Copy every line of the listing that holds the string "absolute".
Start of Data segment
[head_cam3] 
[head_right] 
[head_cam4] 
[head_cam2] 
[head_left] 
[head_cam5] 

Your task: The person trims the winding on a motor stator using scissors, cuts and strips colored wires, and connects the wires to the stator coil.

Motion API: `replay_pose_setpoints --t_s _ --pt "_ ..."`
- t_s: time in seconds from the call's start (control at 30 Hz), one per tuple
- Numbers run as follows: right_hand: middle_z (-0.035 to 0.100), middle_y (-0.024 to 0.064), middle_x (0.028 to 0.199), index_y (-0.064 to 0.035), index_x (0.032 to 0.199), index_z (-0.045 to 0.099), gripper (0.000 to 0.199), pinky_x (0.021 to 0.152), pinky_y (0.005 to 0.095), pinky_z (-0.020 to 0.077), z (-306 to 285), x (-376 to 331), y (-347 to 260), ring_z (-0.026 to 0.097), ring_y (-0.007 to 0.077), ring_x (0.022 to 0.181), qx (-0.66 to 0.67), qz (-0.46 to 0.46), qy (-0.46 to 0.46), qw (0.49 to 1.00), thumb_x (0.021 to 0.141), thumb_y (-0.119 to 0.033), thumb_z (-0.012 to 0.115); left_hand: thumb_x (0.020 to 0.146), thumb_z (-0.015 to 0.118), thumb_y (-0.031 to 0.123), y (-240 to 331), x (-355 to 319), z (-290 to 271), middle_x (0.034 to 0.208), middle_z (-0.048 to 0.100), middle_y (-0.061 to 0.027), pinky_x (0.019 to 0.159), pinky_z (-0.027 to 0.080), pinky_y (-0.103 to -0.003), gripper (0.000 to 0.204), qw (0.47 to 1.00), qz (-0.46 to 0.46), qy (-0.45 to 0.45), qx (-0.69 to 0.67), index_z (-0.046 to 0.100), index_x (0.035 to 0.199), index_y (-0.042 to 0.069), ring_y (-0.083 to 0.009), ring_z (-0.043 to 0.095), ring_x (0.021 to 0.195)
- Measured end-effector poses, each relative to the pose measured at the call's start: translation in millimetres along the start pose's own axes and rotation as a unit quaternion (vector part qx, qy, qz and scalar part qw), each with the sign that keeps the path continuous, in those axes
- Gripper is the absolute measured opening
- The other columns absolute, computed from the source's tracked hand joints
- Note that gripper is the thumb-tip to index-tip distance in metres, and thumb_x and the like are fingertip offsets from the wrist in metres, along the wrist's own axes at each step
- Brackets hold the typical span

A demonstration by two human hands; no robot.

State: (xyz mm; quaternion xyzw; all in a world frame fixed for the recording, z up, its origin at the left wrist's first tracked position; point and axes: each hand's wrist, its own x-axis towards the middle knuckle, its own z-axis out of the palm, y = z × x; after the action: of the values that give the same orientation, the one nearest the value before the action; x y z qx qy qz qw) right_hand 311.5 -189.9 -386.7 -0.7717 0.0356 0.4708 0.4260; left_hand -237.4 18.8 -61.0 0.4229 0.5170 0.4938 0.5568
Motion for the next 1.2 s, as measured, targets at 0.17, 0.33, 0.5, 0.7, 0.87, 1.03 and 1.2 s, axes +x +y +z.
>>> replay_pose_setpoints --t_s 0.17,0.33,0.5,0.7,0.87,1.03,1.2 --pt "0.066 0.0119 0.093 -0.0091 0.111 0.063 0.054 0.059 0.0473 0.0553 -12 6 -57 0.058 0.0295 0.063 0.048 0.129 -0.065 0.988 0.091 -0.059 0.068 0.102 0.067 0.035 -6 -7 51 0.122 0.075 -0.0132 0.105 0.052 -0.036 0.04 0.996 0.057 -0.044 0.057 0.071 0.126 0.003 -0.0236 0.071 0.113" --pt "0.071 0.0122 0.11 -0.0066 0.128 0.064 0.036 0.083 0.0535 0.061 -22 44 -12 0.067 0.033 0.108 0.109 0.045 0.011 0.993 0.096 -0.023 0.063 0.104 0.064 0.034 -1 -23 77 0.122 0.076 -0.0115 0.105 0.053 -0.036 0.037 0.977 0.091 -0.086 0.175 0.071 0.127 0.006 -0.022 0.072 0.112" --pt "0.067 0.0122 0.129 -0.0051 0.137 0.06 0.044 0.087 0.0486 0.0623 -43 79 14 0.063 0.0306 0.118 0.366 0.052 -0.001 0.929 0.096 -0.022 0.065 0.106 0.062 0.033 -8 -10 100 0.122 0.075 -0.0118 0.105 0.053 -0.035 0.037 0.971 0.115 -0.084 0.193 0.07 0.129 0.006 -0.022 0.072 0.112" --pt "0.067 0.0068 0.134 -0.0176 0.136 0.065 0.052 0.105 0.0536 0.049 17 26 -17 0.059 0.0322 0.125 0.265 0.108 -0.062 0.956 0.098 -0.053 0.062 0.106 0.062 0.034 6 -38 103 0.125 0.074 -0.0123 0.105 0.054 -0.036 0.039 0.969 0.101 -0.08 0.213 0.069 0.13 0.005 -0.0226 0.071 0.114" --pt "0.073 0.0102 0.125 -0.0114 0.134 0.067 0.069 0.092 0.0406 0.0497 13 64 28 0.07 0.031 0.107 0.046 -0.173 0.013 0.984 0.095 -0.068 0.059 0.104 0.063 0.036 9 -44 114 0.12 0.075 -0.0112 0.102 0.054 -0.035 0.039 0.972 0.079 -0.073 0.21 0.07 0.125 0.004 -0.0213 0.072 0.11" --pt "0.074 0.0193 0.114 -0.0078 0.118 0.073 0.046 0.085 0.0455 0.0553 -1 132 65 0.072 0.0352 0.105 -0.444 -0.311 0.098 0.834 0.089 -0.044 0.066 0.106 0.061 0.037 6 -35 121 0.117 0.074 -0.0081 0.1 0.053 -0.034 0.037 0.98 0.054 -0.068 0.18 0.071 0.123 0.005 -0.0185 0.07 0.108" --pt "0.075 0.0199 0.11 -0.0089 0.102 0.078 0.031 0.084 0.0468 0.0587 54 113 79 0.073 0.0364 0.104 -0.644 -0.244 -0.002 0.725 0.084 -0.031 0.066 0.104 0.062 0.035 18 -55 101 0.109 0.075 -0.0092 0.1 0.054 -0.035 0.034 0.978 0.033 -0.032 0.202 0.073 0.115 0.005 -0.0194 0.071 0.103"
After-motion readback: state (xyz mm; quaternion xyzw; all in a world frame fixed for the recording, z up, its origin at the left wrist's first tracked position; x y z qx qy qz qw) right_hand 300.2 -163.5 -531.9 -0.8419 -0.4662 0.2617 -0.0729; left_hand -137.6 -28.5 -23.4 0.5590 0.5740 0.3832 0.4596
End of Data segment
• **Output for this exercise**
- Gripper is the absolute measured opening
- The other columns absolute, computed from the source's tracked hand joints

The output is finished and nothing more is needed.